In today's development news, horror flicks dominate as James Wan and his Nun screenwriter are teaming up again for a remake of Train to Busan, and we've got some firmer details on Blumhouse's Happy Death Day sequel.
Anyone who's ever seen Snakes on a Plane or Snowpiercer can attest to the dramatic possibilities that open up by limiting the setting of a thriller to a relatively small traveling conveyance. (There's a reason such a thing as writing prompts exist; restrictions make for good writing.) So it's no surprise that 2016's South Korean zombie thriller Train to Busan, set aboard a train from Seoul to Busan in the midst of the outbreak of a zombie virus, did so well in South Korea and globally.
Even though the U.S. box-office take was only a fraction of its worldwide $85 million net, the San-ho Yeon-directed film got a second life with American audiences on Netflix, and now, thanks to The Conjuring's (and Aquaman's) James Wan, the U.S. will get its very own remake, produced by Wan and penned by Gary Dauberman, screenwriter of Wan-produced The Nun and Annabelle, as well as the 2017 remake of Stephen King's It.

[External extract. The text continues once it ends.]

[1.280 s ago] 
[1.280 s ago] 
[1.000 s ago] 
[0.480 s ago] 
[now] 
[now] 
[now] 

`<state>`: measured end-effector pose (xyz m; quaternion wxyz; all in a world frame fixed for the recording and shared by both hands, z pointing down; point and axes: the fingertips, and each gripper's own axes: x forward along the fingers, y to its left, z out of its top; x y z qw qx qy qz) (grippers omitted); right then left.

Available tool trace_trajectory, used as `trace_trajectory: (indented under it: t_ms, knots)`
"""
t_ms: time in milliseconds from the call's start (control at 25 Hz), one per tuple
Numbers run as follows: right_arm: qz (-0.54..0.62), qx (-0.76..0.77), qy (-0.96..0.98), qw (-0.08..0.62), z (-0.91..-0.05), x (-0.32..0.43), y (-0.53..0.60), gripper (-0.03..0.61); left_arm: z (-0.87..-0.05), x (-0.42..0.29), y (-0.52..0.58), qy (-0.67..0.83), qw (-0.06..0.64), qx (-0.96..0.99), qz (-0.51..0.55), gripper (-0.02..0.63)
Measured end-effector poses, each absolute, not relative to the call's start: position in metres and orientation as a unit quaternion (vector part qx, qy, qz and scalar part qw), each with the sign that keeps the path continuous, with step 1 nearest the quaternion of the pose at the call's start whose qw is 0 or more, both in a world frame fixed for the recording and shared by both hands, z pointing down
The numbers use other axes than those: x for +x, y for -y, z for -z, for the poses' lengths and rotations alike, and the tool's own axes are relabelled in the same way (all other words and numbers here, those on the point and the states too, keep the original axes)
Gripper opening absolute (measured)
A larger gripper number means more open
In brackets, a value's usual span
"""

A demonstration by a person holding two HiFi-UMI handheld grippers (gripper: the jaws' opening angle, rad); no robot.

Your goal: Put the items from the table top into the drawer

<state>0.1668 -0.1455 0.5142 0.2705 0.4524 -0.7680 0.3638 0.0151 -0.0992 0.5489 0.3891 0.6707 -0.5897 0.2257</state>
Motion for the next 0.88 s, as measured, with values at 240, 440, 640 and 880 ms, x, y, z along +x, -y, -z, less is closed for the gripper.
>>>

Deadline reports that New Line Cinema is "now in negotiations" and believes it will go for a "seven-figure sum." Universal, Paramount, Lionsgate, and Screen Gems are also reportedly interested.
Elsewhere, the sequel to Happy Death Day, whose release date was recently revealed to be Valentine's Day 2019 (that's February 14, if you've managed to avoid all mid-winter advertising for decades) has just been officially titled: Happy Death Day 2U.
Jessica Rothe will be reprising her role as a college student named Tree who, in the 2017 original film, woke up on her birthday after a one-night stand, was killed that night, and then woke up on her birthday after a one-night stand, ad infinitum in a Final Destination meets Groundhog's Day Blumhouse horror production.
Jason Blum is back producing the sequel, and writer/director Christopher Landon returns as well. According to Variety, the plot boils down to Tree having the experience that "dying over and over was surprisingly easier than the dangers that lie ahead."